Task requirements - Can you restate the records below word for word?

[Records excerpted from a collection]
= = = =

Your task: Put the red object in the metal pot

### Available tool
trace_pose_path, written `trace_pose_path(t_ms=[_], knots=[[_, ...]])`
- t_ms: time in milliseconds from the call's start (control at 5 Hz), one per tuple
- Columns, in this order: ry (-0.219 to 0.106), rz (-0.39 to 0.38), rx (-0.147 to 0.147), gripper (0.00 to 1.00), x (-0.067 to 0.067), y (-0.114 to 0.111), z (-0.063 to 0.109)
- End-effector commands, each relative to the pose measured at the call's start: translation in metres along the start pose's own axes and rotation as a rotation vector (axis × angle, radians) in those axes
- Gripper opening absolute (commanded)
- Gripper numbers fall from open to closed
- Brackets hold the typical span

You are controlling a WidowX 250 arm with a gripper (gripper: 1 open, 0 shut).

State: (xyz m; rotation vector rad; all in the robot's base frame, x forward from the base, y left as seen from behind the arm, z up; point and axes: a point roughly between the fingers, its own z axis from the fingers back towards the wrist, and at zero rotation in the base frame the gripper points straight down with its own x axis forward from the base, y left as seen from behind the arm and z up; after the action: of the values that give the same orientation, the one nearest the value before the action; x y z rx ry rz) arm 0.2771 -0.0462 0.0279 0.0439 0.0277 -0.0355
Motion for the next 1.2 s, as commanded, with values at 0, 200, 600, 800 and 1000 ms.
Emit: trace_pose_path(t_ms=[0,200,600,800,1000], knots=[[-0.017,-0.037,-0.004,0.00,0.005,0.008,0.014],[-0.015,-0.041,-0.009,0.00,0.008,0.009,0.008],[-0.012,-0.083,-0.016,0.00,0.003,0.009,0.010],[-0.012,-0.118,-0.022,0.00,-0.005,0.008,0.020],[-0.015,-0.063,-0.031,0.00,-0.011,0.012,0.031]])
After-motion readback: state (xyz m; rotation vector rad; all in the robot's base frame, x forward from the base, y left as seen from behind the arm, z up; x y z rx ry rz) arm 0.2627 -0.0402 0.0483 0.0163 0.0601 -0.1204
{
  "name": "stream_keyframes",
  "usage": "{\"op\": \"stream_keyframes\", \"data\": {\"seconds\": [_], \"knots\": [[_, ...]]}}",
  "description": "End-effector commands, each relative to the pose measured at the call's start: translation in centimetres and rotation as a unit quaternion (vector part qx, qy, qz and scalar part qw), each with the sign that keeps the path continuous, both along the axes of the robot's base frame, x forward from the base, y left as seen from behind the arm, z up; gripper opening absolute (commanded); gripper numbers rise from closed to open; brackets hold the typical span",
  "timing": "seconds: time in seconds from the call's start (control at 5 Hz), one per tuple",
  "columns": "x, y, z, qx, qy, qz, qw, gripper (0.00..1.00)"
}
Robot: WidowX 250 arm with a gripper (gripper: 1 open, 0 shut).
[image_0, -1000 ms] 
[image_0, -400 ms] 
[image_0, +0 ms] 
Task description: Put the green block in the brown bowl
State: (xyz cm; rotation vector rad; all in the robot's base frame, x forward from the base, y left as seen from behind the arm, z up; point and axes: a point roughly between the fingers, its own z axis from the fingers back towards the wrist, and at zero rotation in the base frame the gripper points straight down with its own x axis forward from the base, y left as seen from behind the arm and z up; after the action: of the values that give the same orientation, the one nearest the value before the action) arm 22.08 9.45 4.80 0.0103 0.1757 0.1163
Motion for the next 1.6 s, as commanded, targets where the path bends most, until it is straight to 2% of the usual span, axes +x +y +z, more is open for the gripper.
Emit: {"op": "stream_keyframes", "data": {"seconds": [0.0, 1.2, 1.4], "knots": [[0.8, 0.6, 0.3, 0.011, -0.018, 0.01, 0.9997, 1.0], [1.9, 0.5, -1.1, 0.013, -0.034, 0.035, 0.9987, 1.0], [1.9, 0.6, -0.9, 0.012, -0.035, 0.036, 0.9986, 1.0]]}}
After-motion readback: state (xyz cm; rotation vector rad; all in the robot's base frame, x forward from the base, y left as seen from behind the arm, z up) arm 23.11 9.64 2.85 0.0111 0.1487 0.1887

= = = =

Exercise response -
Your task: Put the red object in the metal pot

### Available tool
trace_pose_path, written `trace_pose_path(t_ms=[_], knots=[[_, ...]])`
- t_ms: time in milliseconds from the call's start (control at 5 Hz), one per tuple
- Columns, in this order: ry (-0.219 to 0.106), rz (-0.39 to 0.38), rx (-0.147 to 0.147), gripper (0.00 to 1.00), x (-0.067 to 0.067), y (-0.114 to 0.111), z (-0.063 to 0.109)
- End-effector commands, each relative to the pose measured at the call's start: translation in metres along the start pose's own axes and rotation as a rotation vector (axis × angle, radians) in those axes
- Gripper opening absolute (commanded)
- Gripper numbers fall from open to closed
- Brackets hold the typical span

You are controlling a WidowX 250 arm with a gripper (gripper: 1 open, 0 shut).

State: (xyz m; rotation vector rad; all in the robot's base frame, x forward from the base, y left as seen from behind the arm, z up; point and axes: a point roughly between the fingers, its own z axis from the fingers back towards the wrist, and at zero rotation in the base frame the gripper points straight down with its own x axis forward from the base, y left as seen from behind the arm and z up; after the action: of the values that give the same orientation, the one nearest the value before the action; x y z rx ry rz) arm 0.2771 -0.0462 0.0279 0.0439 0.0277 -0.0355
Motion for the next 1.2 s, as commanded, with values at 0, 200, 600, 800 and 1000 ms.
Emit: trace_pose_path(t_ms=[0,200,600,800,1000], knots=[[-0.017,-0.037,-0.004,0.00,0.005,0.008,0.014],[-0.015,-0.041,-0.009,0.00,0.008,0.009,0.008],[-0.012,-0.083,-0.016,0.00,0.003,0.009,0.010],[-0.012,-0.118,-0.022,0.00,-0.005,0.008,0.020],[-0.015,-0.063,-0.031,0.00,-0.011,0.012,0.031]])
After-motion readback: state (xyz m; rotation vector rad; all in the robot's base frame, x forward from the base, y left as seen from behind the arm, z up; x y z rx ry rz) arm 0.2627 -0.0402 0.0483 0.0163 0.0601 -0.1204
{
  "name": "stream_keyframes",
  "usage": "{\"op\": \"stream_keyframes\", \"data\": {\"seconds\": [_], \"knots\": [[_, ...]]}}",
  "description": "End-effector commands, each relative to the pose measured at the call's start: translation in centimetres and rotation as a unit quaternion (vector part qx, qy, qz and scalar part qw), each with the sign that keeps the path continuous, both along the axes of the robot's base frame, x forward from the base, y left as seen from behind the arm, z up; gripper opening absolute (commanded); gripper numbers rise from closed to open; brackets hold the typical span",
  "timing": "seconds: time in seconds from the call's start (control at 5 Hz), one per tuple",
  "columns": "x, y, z, qx, qy, qz, qw, gripper (0.00..1.00)"
}
Robot: WidowX 250 arm with a gripper (gripper: 1 open, 0 shut).
[image_0, -1000 ms] 
[image_0, -400 ms] 
[image_0, +0 ms] 
Task description: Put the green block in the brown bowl
State: (xyz cm; rotation vector rad; all in the robot's base frame, x forward from the base, y left as seen from behind the arm, z up; point and axes: a point roughly between the fingers, its own z axis from the fingers back towards the wrist, and at zero rotation in the base frame the gripper points straight down with its own x axis forward from the base, y left as seen from behind the arm and z up; after the action: of the values that give the same orientation, the one nearest the value before the action) arm 22.08 9.45 4.80 0.0103 0.1757 0.1163
Motion for the next 1.6 s, as commanded, targets where the path bends most, until it is straight to 2% of the usual span, axes +x +y +z, more is open for the gripper.
Emit: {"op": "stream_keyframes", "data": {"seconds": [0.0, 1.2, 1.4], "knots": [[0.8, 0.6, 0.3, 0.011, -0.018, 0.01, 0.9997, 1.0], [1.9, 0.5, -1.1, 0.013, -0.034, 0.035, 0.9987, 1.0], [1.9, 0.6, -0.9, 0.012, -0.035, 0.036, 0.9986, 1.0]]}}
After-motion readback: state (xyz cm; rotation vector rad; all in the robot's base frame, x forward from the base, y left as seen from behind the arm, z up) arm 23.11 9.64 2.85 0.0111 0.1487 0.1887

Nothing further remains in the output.